Fig. 5. Fluoride modified mitochondrial function and SOCE.

(A) Rhod-2–loaded control (untreated), LS8 (black trace), and fluoride-treated (24 hours) (red trace) cells transiently stimulated with ATP. Data represent the mean ± SEM of three independent experiments using Student’s t test (black compared to red: ****P < 0.0001). (B) Mitochondrial membrane potential measured in LS8 cells loaded with TMRM that were untreated and stimulated with FCCP (1.5 μM; black trace) or transiently stimulated with fluoride (1 mM) and FCCP (red trace). TMRM fluorescence was also monitored in cells not treated with FCCP (gray traces). Representative of 150, 100, and 120 cells. (C) Primary secretory cells analyzed as in (B).
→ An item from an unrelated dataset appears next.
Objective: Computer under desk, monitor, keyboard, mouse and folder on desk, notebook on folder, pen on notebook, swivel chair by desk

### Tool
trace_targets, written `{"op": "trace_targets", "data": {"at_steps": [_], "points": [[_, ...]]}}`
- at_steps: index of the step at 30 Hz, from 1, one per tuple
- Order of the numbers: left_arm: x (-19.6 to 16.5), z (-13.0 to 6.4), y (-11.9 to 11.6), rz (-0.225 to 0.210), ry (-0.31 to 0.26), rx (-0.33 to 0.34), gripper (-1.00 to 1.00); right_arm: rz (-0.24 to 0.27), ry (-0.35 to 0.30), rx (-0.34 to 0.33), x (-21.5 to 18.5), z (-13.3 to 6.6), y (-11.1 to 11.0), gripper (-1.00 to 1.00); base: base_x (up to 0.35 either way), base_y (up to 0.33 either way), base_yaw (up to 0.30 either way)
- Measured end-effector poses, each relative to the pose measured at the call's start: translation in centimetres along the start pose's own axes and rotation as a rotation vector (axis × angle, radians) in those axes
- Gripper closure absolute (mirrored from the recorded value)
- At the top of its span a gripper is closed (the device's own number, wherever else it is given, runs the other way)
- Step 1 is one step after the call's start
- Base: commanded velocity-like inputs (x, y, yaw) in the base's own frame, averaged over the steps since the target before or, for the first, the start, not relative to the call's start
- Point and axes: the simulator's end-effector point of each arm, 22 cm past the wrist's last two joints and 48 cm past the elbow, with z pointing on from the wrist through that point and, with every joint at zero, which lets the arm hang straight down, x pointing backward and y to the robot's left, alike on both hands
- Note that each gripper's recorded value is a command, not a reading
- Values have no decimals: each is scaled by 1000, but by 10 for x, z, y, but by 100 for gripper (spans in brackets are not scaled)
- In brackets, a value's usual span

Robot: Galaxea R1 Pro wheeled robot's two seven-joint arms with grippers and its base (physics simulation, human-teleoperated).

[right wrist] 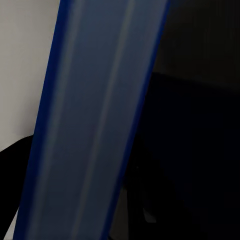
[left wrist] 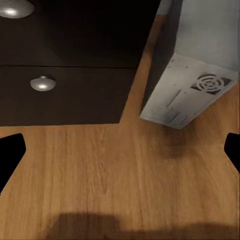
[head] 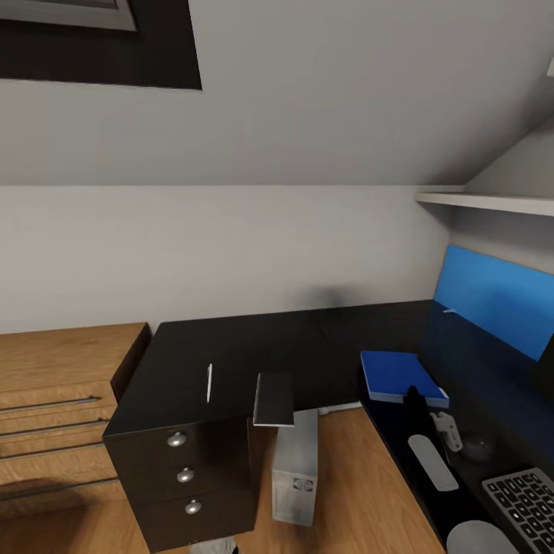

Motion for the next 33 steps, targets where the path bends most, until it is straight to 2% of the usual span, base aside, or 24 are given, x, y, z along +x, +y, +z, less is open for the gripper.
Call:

Representative of 90 untreated and stimulated with FCCP (black traces), 65 fluoride-and FCCP-treated cells (red traces), and 80 untreated cells (gray traces). (D) Oxygen consumption rate (OCR), basal respiration, ATP production, and maximal respiration in LS8 cells after 4 hours of NaF (1 mM) pretreatment. Data represent the mean ± SEM of three independent experiments using Student’s t test. (*P < 0.05 and ***P < 0.001). (E to G) Transmission electron micrographs of control LS8 cells (E) and fluoride-treated cells (F) (1 mM, 24 hours). Close-up of mitochondria (G) from (F) showing mitochondrial matrix with non–electron-dense matrix lacking cristae. Scale bars, 1 μm (E and F) and 0.5 μm (G). (H) SOCE measured after treating cells for 20 min with thapsigargin in untreated LS8 cells (black trace) or cells treated with NaF (1 mM) after 30 min, 60 min, and 24 hours. (I) [Ca²⁺] _mit measured in Rhod-2–loaded LS8 cells after stimulation of SOCE as in (A). (J) SOCE measured after treating cells for 20 min with thapsigargin in untreated LS8 cells (black trace) or fluoride-treated (1 mM) cells (red trace) and cells treated with oligomycin (1 μM) and rotenone (2 μM) (green trace). Data in (H) to (J) represent the mean ± SEM of three independent experiments.